30 March 2025
Self-discovery can be a painful process. When we suddenly realize what is the basis for our fear, anger, or selfishness, our heart becomes sore. We realize that we have been enslaved to some memory of circumstance that has affected our entire lives since. Yet, right alongside the pain of the discovery comes a brand-new freedom. The choice is right before us to either continue living in that slavery or to live as people free from the negative influences that we have carried through our lives.
The people Paul was writing in Galatia must have been going through a similarly transformative period. As converts from paganism to a faith in Jesus Christ, they struggled with what we might call a world view that was contrary to the freedom offered in the new association with grace. Paul used the story of Hagar and Sarah as an illustration for them, that they might move away from being enslaved to systems of transactional appeasement to various gods, or for the Jews present, the adherence to the old law. The New Jerusalem was not the tactile and tangible adherence to a set of requirements, it was, rather, living in grace by extending grace, being free from judgment because of Christ, and not judging others. They were told to “drive out” any concept that kept them enslaved, and embrace the new covenant living of the promise of the Lord. God loved them, and all that could possibly be required to ‘appease’ him had already been done. No set of rules could define that relationship anymore, and there was no transactional behavior to be followed. Instead, full reliance on the grace and mercy of the Lord, rejoicing in his inward presence which guides toward the discovery of what enslaves by the Holy Spirit was to be their new life.

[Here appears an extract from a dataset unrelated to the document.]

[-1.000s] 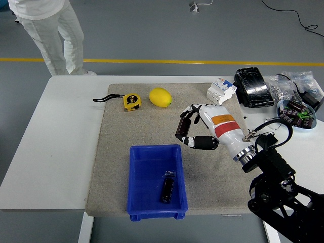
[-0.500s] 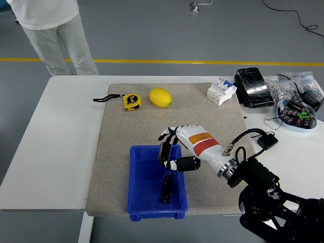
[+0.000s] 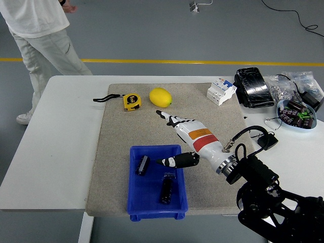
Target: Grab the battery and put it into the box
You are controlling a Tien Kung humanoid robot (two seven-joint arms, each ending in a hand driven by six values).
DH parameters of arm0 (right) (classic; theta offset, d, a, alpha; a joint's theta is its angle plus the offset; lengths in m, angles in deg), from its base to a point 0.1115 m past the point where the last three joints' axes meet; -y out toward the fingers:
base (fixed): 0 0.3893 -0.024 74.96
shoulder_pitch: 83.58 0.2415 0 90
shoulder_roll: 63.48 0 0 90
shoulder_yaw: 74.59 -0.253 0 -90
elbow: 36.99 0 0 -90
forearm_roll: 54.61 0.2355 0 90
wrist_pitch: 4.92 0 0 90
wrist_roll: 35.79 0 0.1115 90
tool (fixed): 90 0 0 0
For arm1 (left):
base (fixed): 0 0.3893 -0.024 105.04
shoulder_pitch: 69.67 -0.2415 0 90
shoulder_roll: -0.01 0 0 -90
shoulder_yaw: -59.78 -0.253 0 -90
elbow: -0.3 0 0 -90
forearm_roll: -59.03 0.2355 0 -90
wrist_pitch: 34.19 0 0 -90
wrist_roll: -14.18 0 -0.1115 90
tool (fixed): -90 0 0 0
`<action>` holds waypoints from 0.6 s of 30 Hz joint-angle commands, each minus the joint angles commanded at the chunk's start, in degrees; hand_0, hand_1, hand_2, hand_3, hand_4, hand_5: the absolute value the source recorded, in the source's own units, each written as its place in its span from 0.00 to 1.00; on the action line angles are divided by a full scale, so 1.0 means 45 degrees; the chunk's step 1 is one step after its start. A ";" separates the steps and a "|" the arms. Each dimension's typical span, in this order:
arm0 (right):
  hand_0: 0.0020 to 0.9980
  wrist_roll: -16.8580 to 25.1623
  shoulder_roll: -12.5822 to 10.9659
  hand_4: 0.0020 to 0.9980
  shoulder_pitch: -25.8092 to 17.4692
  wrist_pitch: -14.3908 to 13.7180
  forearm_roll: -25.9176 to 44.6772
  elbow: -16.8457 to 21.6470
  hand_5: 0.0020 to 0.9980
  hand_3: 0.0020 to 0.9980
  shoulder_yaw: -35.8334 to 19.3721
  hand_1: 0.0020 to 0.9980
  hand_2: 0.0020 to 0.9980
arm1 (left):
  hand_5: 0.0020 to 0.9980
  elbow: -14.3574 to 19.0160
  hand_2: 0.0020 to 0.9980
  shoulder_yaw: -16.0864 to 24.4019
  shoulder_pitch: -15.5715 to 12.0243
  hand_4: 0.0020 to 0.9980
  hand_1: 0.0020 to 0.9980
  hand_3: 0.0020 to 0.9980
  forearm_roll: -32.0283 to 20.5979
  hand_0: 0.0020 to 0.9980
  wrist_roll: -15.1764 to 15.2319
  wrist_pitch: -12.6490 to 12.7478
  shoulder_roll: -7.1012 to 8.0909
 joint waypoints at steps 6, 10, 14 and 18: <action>0.74 0.0211 -0.0302 1.00 -0.0125 -0.0424 0.0522 -0.0097 0.36 0.98 -0.0866 0.78 0.90 | 0.72 -0.0014 0.76 0.0081 0.0017 0.66 0.71 0.66 0.0068 0.73 0.0004 -0.0016 -0.0013; 0.74 0.0404 -0.0439 1.00 -0.0280 -0.0614 0.1062 -0.0347 0.36 0.98 -0.1570 0.78 0.90 | 0.72 -0.0035 0.76 0.0025 0.0043 0.66 0.71 0.66 -0.0084 0.73 0.0028 0.0036 -0.0040; 0.71 0.0832 -0.0534 1.00 -0.0446 -0.0755 0.1736 -0.0645 0.39 0.94 -0.2176 0.74 0.86 | 0.72 -0.0050 0.76 -0.0063 0.0093 0.66 0.71 0.66 -0.0209 0.73 0.0058 0.0082 -0.0069; 0.68 0.2267 -0.0616 1.00 -0.0819 -0.1222 0.3695 -0.1069 0.41 0.84 -0.2631 0.70 0.80 | 0.72 -0.0057 0.76 -0.0190 0.0132 0.67 0.71 0.66 -0.0370 0.73 0.0102 0.0134 -0.0072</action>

A New Jerusalem was to start in the present, in other words. New life was not defined by a conversion experience giving a ticket to some future ethereal paradise. It was the abundant change of life here and now, with all obligations toward rules transformed into expressions of love for the One who made them free.
We cry out in our lack of bread, forgetting that there is an abundance of provision in Jesus. We thirst, forgetting that living water flows within us. We feel powerless, forgetting that the All-Powerful dwells within us. To all these things I say, ‘drive out!’ Cast out the things that enslave, and embrace the things that make free. New life is not marked by waiting for a deliverance later on when one goes to heaven, it is living in the kingdom of our Lord and Savior now.